August 24, 2016 at 11:14 am

The question of whether the most likely Western trio of Syria interventionists – Britain, America and France — should indeed intervene, comes down to a very simple question. Would the West fight a world war with Russia to save Syria?

Make no mistake, Vladimir Putin is a very, very dangerous man. Frequently characterised wrongly as someone trying to resurrect the Soviet Union, the crucial period in Putin’s life was not his time as a KGB agent, but as mayor of St Petersburg in the nineties. It was there that he learnt the fine art of extortion and making money from public office. Taking these lessons into the Kremlin, he has engaged in industrial-scale asset stripping of Russia and is estimated to be the richest man in Europe, if not one of the richest in the world. In the boom times, few Russians cared or noticed. Following the euro crisis in 2008, and now the dip in oil prices, Putin is tapping into the never-ending vein of Russians’ patriotism, as living costs start to rise. He has started wars in Ukraine as a distraction from his massive thefts, albeit he was, admittedly, responding to reckless Western meddling in a country that falls on the fault-line of European Russophobia and Russophilia. He has also positioned “radical Islam”, as he calls it, as the great threat to Mother Russia. With that justification, he has dived into Syria, drawing on public memories of Chechen terrorist attacks early in his then premiership of the country.

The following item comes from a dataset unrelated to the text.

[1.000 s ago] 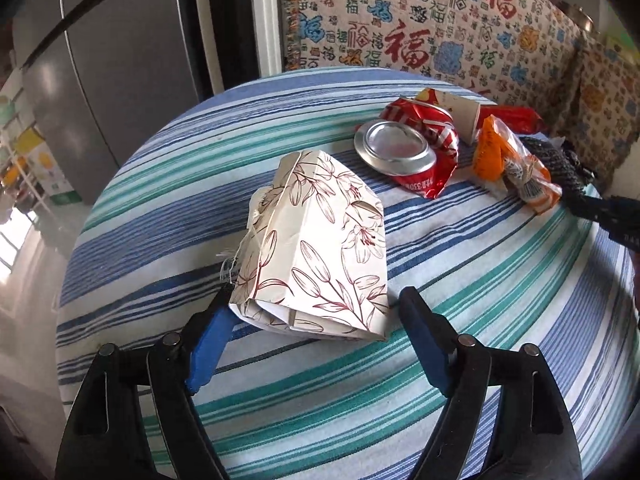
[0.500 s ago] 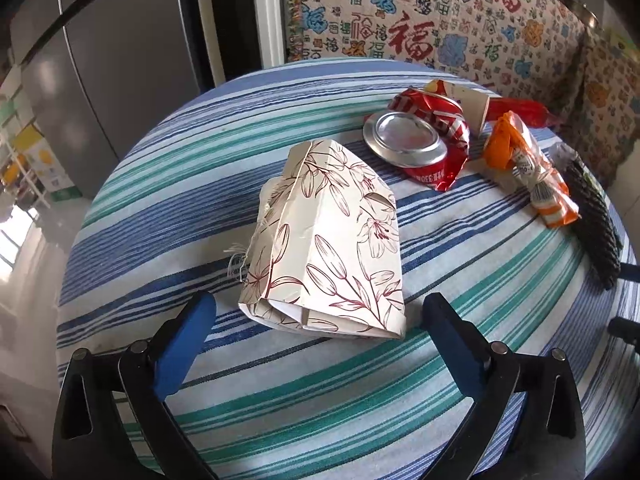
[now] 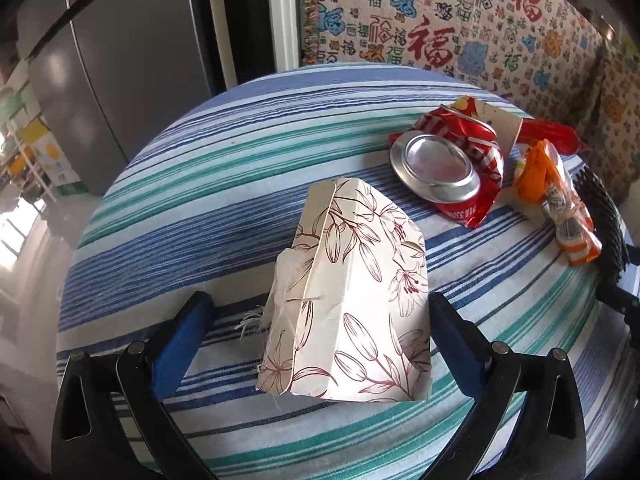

What was already a desperate humanitarian situation is now not so much a powder keg, but a reservoir of nitro-glycerine. On the one side, you have the Saudi and Qatari intelligence services, working with American, British and some French Special Forces and intelligence operatives. They are backing everyone from Salafist Islamists to Kurdish freedom fighters. If the truth is known, half the time they are probably not sure who they are backing. On the other side, meanwhile, you have Iran and Russia, backing Bashar Al-Assad. Of all the countries you would want on the other side of a proxy war from the perennially belligerent United States, it would be Iran and Russia. Syria, it seems, is already as close to a world war as you can get without it actually being declared.

On Friday, Syrian warplanes were chased away by American jets as they buzzed US Special Forces on the ground in Hasakah, north-eastern Syria. This was not an isolated incident, but what made it so disturbing was that a backchannel line of communication to Damascus, which the Pentagon had set up via the Kremlin, was not used to warn off the Syrians. It looks as if the Russians deliberately did not respond; I presume “deliberately” because it seems unlikely that the Russian army radio operator was on a tea break when the warning came in. What this suggests is that Putin and his Foreign Minister, Sergei Lavrov, are blasé about the situation in Syria turning from a civil war overlaid with a wider proxy perspective, into the starting point for a conflict that could consume much of the northern hemisphere.

While few Western European politicians are yet taking the threat of Vladimir Putin seriously — allowing instead the continent’s Muslims to be positioned as the threat within — in Eastern Europe the political classes are terrified of what the Kremlin might do next. Poland, Estonia, Latvia and Lithuania have small, relatively poorly-equipped armed forces, and look on nervously as Ukraine is engulfed by war. While Brussels, Washington and Amsterdam all played crucial roles in provoking Putin into invading Ukraine, the moment that he did so they very cowardly abandoned Kiev to its fate. Warsaw and its allies in Eastern Europe fear that the same would happen if they were to be invaded.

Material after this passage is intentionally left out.